UniversNews (SEF) – Dans une analyse de la situation économique précaire de la Tunisie, l’économiste Aram Belhaj a mis en garde contre les répercussions du conflit qui ravage le Moyen-Orient sur la stabilité financière du pays à l’horizon 2026. Il a souligné que le déficit budgétaire projeté, estimé à environ 11 milliards de dinars, risque d’exploser en raison de la flambée des prix mondiaux du pétrole. Alors que les hypothèses budgétaires actuelles reposaient sur un prix de référence optimiste de 63 dollars le baril, la réalité du terrain et les tensions dans le détroit d’Ormuz ont fait grimper le prix du Brent au-dessus de 107 dollars, plongeant les finances publiques dans un grave déficit de financement immédiat qui aggrave le déficit énergétique et le coût des importations.
Belhaj estime que cette forte hausse des prix contraindra le gouvernement à prendre des décisions difficiles, sa marge de manœuvre étant désormais limitée pour absorber l’intégralité de ces augmentations. De ce fait, la probabilité d’une hausse des prix des carburants et de l’électricité est « possible », ce qui, à son tour, affectera le coût de la vie des citoyens et la compétitivité des institutions économiques. Cette situation critique pourrait inciter la Banque centrale de Tunisie (BCT) à revoir sa politique monétaire et à relever son taux directeur, actuellement à 7 %, afin de freiner la flambée inflationniste alimentée par le coût élevé de l’énergie.
Il a également lié la crise locale au contexte géopolitique mondial, notant que les restrictions de navigation dans le détroit d’Ormuz —par lequel transitent quotidiennement environ 20 millions de barils— suite aux récentes attaques américaines et israéliennes, ont transformé la sécurité énergétique en une arme stratégique financée par les consommateurs de pays éloignés de la zone de conflit, comme la Tunisie.
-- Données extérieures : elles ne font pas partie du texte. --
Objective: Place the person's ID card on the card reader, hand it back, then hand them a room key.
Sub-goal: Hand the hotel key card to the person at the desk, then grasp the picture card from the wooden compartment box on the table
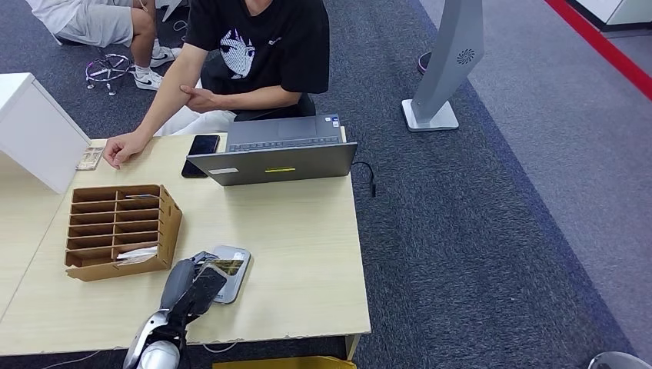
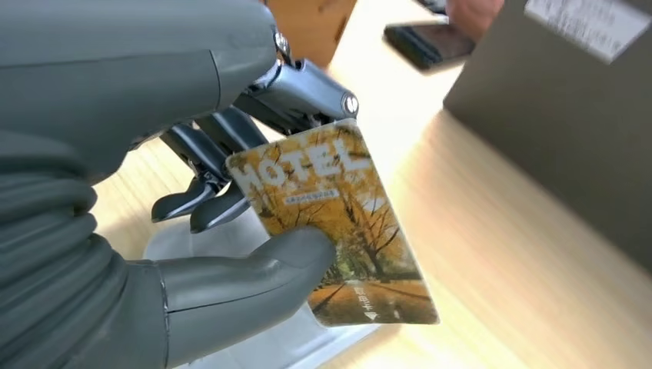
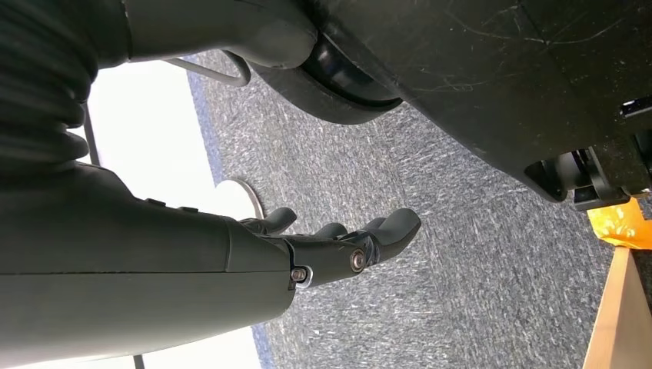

L’expert a exhorté les autorités tunisiennes à anticiper les scénarios les plus catastrophiques en renforçant les capacités nationales de stockage, en activant la diplomatie économique pour conclure des accords énergétiques préférentiels avec les voisins libyens et algériens, et en adoptant des mécanismes de couverture financière pour stabiliser les prix d’achat et protéger le budget des fortes fluctuations des marchés mondiaux.